LAS VEGAS — For the eighth time in the past nine years, the Washington men’s basketball team won’t qualify for the Big Dance. Even with three former five-star recruits and two potential first round NBA Draft picks, the Huskies (15-17, 5-13 Pac-12) couldn’t put a troubled past with superstars behind them, even with a new coach.
Former head coach Lorenzo Romar was let go, in part, because he couldn’t turn teams with NBA talent into NCAA Tournament squads, headlined by five-star phenoms Tony Wroten Jr. in 2012 and Markelle Fultz in 2016.
This season featured three of those players, and struggled to ever find offensive consistency. In the end, despite a surge last weekend in a sweep of the desert schools, the Huskies succumbed to the same things that had plagued them all year.
They shot 3-of-23 from three-point range and turned the ball over 19 times. Touted freshman Jaden McDaniels struggled on the offensive end, and fellow freshman Isaiah Stewart had to carry too much of the scoring load all on his own.
“He’s been Mr. Consistency every night,” head coach Mike Hopkins said. “Dominant in the paint, faced up, you could see the hard work everywhere, every night. When they pack the paint the way they do on him you’re going to have opportunities to build a score and tonight we just didn’t make a lot of shots.”
In the end, Washington’s 77-70 loss to Arizona in the opening round on the Pac-12 Tournament will look all too familiar for the Huskies and its fans, in a season hurt by inconsistency and instability.
Losing starting point guard and Kentucky transfer Quade Green to academic ineligibility after the first weekend of conference play, the Huskies were never the same since. Boasting an 11-3 nonconference record with a win over top-5 Baylor, Washington was in good position to advance to its second straight NCAA Tournament after a surprise run in Hopkins’ second year.
However, after Green was ruled ineligible, the Huskies fell apart.
They beat Oregon State at home following a winless weekend in the Bay, but what followed quickly became the worst stretch of the season.
For the next month, Washington would fail to win a game, a streak that almost broke double digits before a too little, too late run at the end of the season that saw it win three out of its final four.
Now, the season ends with a plethora of what-ifs, about this past season, and the future.
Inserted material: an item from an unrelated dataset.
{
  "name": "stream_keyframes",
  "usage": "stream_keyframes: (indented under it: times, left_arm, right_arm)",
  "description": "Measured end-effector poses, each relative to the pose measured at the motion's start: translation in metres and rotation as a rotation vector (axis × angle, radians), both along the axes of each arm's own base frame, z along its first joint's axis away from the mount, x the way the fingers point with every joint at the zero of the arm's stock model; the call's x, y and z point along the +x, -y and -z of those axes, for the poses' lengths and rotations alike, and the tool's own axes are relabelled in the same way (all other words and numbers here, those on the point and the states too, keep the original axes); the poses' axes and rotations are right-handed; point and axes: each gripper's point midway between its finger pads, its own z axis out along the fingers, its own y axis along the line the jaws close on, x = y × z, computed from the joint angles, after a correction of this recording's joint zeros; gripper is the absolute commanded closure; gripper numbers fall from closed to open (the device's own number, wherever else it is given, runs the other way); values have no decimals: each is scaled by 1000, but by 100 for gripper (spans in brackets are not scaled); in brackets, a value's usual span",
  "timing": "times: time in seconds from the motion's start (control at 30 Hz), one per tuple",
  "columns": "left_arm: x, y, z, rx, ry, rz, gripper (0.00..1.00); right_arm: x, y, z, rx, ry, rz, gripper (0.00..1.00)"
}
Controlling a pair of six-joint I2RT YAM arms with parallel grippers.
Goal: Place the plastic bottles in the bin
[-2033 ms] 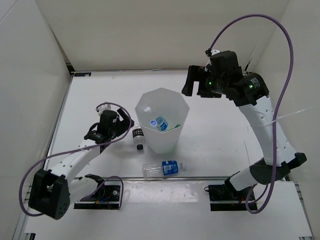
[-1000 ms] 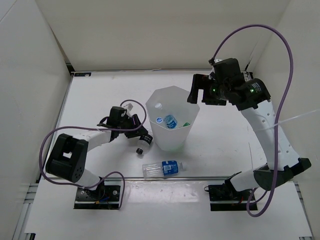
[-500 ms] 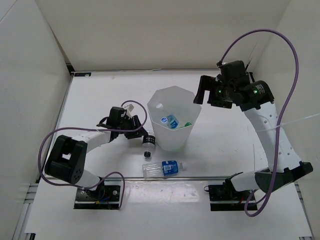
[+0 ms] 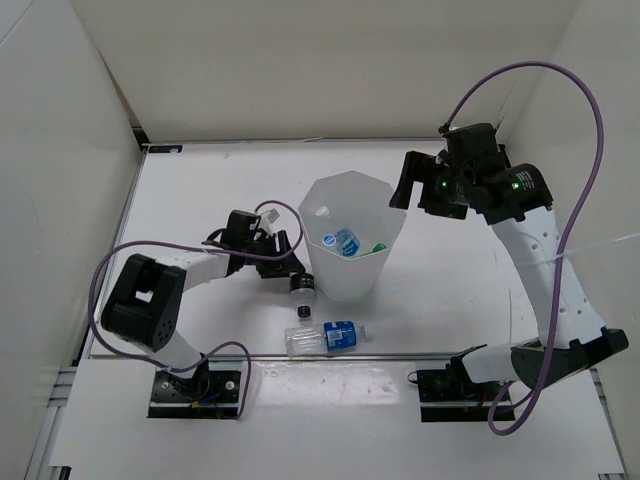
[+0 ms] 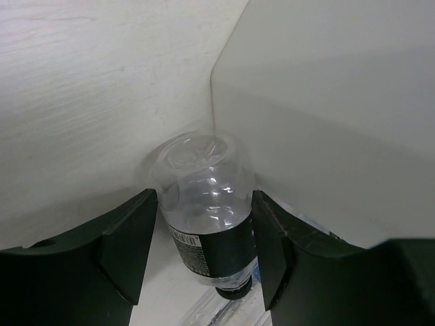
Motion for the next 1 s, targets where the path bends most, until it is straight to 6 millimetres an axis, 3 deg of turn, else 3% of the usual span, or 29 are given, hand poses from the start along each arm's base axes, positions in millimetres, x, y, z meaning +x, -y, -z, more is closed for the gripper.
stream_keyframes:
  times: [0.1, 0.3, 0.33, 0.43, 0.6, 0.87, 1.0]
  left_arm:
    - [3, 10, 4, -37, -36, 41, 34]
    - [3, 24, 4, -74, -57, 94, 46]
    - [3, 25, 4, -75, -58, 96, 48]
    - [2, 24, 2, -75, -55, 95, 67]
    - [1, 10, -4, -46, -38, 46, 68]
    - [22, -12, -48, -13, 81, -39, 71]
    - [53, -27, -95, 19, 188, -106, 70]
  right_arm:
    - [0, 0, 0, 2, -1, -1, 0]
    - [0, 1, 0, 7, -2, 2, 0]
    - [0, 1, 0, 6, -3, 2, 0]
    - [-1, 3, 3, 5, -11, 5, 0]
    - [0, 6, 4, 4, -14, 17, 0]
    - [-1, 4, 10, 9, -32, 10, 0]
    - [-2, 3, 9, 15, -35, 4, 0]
While it is assumed by many that Stewart and McDaniels will declare for the NBA Draft, neither player was willing to commit to staying or leaving immediately following Washington’s trip to Las Vegas. McDaniels wasn’t made available to the media at the Pac-12 Tournament, and Stewart said he had to talk with his family and coaches before making a decision.
Still, Hopkins contends that if this is it for the freshmen, Stewart and this team have left a profound impact on him and the program.
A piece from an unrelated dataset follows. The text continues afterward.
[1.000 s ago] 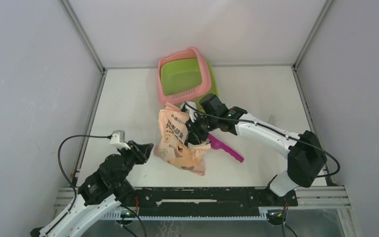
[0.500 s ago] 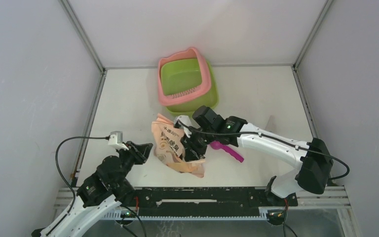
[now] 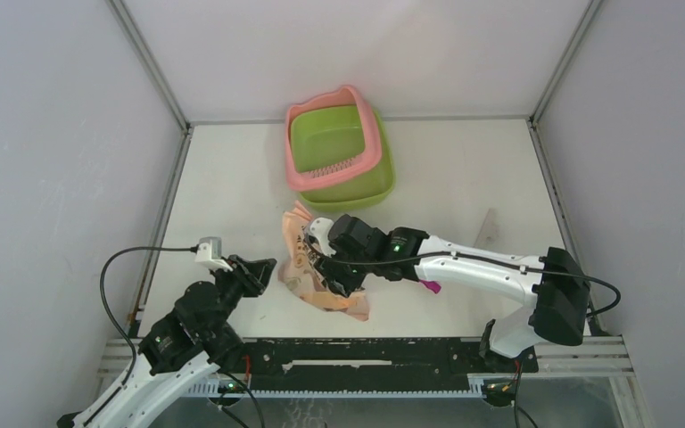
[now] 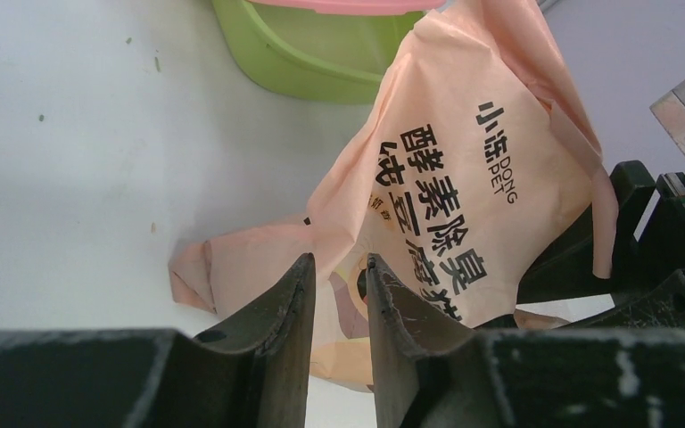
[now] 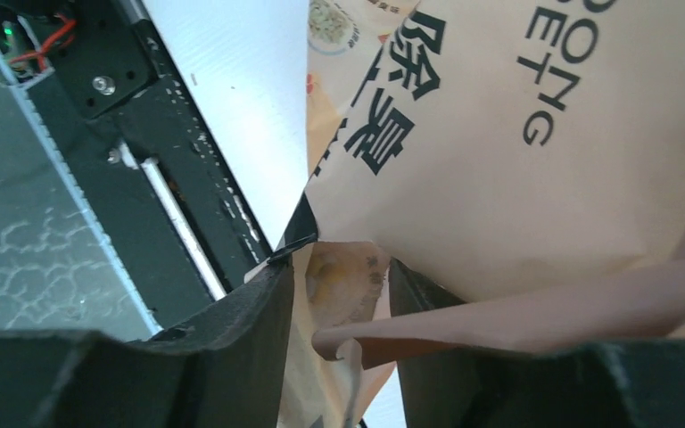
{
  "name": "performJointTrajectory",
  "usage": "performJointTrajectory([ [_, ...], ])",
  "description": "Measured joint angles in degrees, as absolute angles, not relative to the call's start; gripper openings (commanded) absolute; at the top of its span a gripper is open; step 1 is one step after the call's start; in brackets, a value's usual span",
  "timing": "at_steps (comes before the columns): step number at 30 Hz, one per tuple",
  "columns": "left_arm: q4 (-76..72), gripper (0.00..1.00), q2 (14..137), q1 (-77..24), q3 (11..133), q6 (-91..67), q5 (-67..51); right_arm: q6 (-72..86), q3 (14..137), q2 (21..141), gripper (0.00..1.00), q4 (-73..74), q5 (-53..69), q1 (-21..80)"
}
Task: Fill the litter box with clean litter
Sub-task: Open the cat litter bag at the center of the board.
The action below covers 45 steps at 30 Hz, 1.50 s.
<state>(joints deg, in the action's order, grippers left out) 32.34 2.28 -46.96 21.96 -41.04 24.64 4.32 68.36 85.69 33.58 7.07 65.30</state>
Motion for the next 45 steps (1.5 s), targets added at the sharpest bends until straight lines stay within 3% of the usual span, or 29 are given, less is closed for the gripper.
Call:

“The thing I love more about coaching was how this team handled their adversity,” he said, with tears in his eyes. “They kept getting better, they kept fighting. We played our best basketball at the end of the year, and that shows the character of the players. That shows a credit to our staff and our family.
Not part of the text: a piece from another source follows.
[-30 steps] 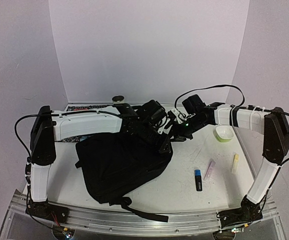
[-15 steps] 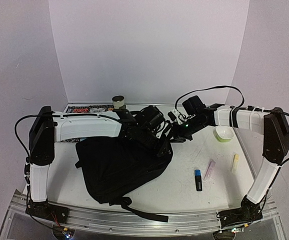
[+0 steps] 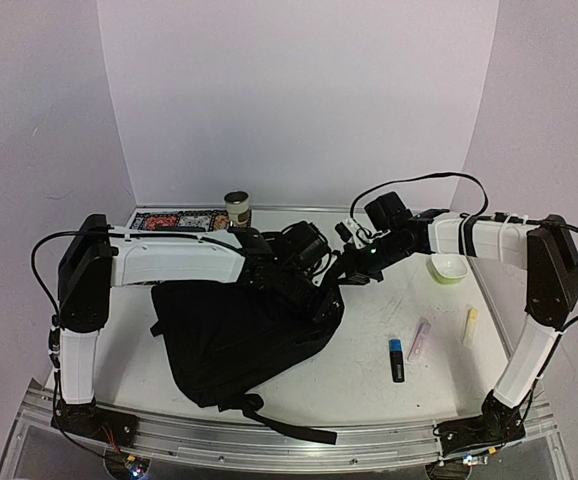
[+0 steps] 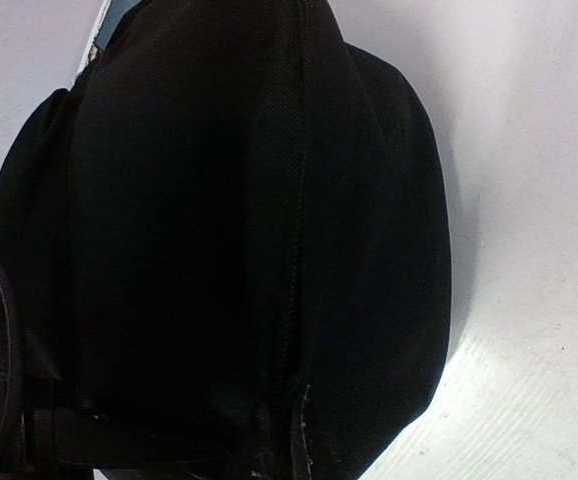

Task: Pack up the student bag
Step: Pick up the largest pocket of the bag from the student bag, then place the largest pocket in the student bag.

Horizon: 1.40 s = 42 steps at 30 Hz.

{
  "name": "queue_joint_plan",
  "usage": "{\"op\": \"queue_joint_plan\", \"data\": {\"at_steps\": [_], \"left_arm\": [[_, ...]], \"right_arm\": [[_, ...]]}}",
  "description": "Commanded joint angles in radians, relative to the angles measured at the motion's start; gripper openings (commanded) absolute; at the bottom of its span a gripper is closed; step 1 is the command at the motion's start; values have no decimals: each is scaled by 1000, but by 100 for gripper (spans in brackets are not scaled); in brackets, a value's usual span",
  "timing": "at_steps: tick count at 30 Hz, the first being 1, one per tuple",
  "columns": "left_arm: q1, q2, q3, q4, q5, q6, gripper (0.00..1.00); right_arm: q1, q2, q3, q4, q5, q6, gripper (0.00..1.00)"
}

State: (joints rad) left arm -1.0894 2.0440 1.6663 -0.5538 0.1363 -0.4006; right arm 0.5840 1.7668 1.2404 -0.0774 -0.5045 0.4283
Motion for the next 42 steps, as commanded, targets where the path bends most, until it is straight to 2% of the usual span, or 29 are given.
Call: {"op": "queue_joint_plan", "data": {"at_steps": [1, 3, 5, 13, 25, 36, 42], "left_arm": [[-21, -33, -7, 43, 18, 10, 17], [-24, -42, -6, 43, 22, 13, 6], [-26, -57, -9, 43, 32, 14, 0], [-41, -178, -90, 23, 58, -4, 0], [-58, -378, -275, -105, 47, -51, 0], [-58, -561, -458, -219, -36, -111, 0], [-58, -619, -485, -251, -105, -125, 0]], "right_arm": [[7, -40, -1, 44, -18, 12, 0], [7, -41, -1, 44, -14, 10, 0], [5, -40, -1, 43, -8, 9, 0], [-40, -36, 7, 43, 4, 7, 0], [-123, 15, 73, 44, 23, 15, 0], [-168, 56, 100, 48, 56, 34, 0], [-167, 60, 72, 79, 21, 72, 0]]}}
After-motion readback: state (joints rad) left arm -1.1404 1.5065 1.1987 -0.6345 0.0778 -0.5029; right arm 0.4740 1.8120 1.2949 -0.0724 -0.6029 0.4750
“But I’ve never been around a kid like this, ever. Just honored to have that 12 months I’ve had.”
And it’s true Washington was playing its best basketball of conference season at the very end, with a dominant 35-point win over Cal and back-to-back road wins against the Arizona schools to wrap up conference play.
It just wasn’t enough to get a season back on track that had already been too far derailed.
While Stewart said he wasn’t committed to making a decision as of yet, he did offer insight into what the future of the program could hold next season, with just about every contributor returning, save for Sam Timmins, and potentially McDaniels and himself.
“Just how talented this team will be, our whole freshman class played and they’ve done good things this year,” Stewart said. “The bigs, I’m excited to see what [Bryan Penn-Johnson] is going to do, what Nate Roberts is going to do, Riley [Sorn], man, I feel like those guys are really going to be great next year.
“Our guards, [Marcus Tsohonis], saying he was going to redshirt to playing and just running the team. I feel like we made some strides.”
Whether Stewart continues to buck the trend and stays with Washington next season, along with McDaniels, remains in doubt, but there is some reason for optimism given the other returnees.
Green, if he elects to stay with Washington, would provide a strong boost to an offense that struggled to run effectively without him, and with Nahziah Carter, Tsohonis, and freshman guard RaeQuan Battle returning, the Huskies do have pieces to improve in 2020-2021.